3. Lavez les cellules fixes 2 x 2 min à l’aide d’un tampon d’incubation. Préparer le tampon d’incubation (20x) en dissolvant 0,1 g de saponine dans 5 mL de FBS et diluer à 1x en ajoutant 95 mL de 1x PBS.
4. Après fixation, ajouter le premier anticorps contre le phopho-PAK1 à une dilution de 1:250 dans le tampon d’incubation et incuber pendant une nuit à 4 °C dans une chambre humide et sombre.
5. Le lendemain, après 24 h d’incubation, laver les cellules 2 x 2 min avec le tampon d’incubation ; Ensuite, ajoutez l’anticorps secondaire conjugué à Alexa Fluor 488 (dilution 1:1 000) et Phalloïdine 555 (dilution 1:1 000). Incuber les cellules dans la chambre humide foncée pendant 1,5 h à température ambiante.
6. Après l’incubation, laver les cellules 2 x 2 min avec un tampon d’incubation. Colorer le noyau en ajoutant du 4',6-diamidino-2-phénylindole (DAPI) dans une dilution 1:2 000 et incuber pendant 5 min à 10 min à température ambiante dans l’obscurité.
7. Préparer le support de montage DABCO en utilisant 25 mg de DABCO dans 90% de glycérol et 10% 1x PBS. Pour dissoudre correctement, ajuster le pH à 8,6 en utilisant le grade spectrophotométrique, diluer HCl (dilué 1:20 avec de l’eau) et conserver la solution sur une bascule pour le mélange.
8. En tant qu’agent antiblanchissant, ajoutez le support de montage DABCO directement sur l’antenne d’imagerie contenant la lamelle de couverture en bas.
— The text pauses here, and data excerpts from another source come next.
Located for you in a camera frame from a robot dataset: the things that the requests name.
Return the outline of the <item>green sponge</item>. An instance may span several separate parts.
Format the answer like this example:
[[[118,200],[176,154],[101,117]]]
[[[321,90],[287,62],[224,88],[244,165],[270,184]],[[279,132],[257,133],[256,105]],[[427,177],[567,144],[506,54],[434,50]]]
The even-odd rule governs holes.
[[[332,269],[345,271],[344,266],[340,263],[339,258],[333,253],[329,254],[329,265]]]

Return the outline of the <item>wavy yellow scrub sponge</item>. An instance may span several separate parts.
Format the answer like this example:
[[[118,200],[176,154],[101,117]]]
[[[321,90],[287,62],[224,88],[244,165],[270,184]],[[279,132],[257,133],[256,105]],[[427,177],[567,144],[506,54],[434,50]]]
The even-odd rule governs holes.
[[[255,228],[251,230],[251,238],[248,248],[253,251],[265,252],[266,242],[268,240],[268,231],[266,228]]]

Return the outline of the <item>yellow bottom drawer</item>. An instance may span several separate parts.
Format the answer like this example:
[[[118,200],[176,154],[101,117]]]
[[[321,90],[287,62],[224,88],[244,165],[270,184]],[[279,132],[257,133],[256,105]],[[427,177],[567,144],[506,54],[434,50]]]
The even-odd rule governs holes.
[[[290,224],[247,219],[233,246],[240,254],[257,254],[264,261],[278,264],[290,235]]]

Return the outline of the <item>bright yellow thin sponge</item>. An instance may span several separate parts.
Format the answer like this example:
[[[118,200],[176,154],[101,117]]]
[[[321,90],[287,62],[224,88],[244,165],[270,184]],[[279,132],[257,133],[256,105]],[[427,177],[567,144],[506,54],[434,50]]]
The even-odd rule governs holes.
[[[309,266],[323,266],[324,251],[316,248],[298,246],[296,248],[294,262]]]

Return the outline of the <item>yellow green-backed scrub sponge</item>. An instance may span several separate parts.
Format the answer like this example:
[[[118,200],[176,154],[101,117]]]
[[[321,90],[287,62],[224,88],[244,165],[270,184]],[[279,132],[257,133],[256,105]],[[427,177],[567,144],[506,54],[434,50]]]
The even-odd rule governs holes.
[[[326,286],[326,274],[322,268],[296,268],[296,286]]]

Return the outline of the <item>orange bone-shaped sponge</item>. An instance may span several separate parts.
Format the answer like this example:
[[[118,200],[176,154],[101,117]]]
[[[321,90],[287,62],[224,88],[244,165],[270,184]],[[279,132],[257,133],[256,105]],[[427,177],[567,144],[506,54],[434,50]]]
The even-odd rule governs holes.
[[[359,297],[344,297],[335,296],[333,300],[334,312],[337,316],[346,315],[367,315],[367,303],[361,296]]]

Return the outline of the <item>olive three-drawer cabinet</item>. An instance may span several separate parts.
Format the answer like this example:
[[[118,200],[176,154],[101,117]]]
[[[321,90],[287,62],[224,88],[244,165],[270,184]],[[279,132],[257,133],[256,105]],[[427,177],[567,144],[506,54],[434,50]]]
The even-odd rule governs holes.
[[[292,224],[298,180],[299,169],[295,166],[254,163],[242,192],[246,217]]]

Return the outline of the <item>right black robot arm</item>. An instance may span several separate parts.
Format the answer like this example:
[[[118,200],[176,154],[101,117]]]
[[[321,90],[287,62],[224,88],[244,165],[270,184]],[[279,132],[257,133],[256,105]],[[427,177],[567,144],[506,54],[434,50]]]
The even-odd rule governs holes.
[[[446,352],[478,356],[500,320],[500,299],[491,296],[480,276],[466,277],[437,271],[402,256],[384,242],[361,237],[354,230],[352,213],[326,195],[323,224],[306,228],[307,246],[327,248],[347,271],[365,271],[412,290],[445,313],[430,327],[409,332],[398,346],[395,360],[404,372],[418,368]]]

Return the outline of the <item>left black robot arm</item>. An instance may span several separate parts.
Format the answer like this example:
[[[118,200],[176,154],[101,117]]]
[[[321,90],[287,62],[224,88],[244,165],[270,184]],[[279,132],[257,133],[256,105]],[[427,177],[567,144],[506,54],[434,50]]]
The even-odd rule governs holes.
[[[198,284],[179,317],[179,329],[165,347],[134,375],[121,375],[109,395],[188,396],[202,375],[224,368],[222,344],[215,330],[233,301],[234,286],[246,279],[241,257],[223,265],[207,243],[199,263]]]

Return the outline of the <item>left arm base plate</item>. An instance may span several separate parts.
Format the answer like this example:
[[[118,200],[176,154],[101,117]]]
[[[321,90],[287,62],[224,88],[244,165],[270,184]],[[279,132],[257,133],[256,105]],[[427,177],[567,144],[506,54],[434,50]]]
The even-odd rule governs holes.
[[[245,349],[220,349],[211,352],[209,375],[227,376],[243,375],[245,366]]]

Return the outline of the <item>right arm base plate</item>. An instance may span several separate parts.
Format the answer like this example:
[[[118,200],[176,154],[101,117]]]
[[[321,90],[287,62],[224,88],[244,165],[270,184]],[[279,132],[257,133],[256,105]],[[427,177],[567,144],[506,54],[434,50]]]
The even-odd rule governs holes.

Attendez au moins 1-2 h et procédez directement à l’imagerie confocale.
   REMARQUE: Aucun adhésif n’est nécessaire pour fixer les lamelles de couverture.

4. Immunomarquage de la F-actine et de la tubuline β-III pour distinguer les TNT des neurites

1. Effectuer une immunocoloration différentielle avec l’anticorps β-III tubuline et la phallotoxine de liaison à la F-actine phalloïdine.
2. Lavez les cellules traitées à l’oAβ 2x avec 1x PBS avant d’ajouter la solution fixatrice de Karnovsky. Incuber les cellules pendant 45 min à température ambiante et laver les cellules 2 x 2 min avec un tampon d’incubation.
3. Après fixation, ajouter l’anticorps contre la tubuline β-III (TUBb3) à une dilution de 1:250 dans le tampon d’incubation et incuber à 4 °C pendant une nuit dans la chambre humide et sombre.
4. Le lendemain, laver les cellules avec un tampon d’incubation (2 x 2 min) et ajouter l’anticorps secondaire conjugué à Alexa Fluor 488 (dilution 1:1 000) et Phalloïdine 555 (dilution 1:1 000) ensemble dans la même boîte. Ensuite, incuber les cellules pendant 1,5 h à température ambiante dans la chambre humide sombre.
5. Lavez les cellules 2x avec un tampon d’incubation et ajoutez du DAPI à coloration nucléaire dans une dilution 1:2 000 pendant 5 à 10 minutes à température ambiante dans l’obscurité.
6. Ajouter l’agent anti-blanchiment DABCO dans le support de montage comme mentionné ci-dessus et attendre 2 h avant l’imagerie.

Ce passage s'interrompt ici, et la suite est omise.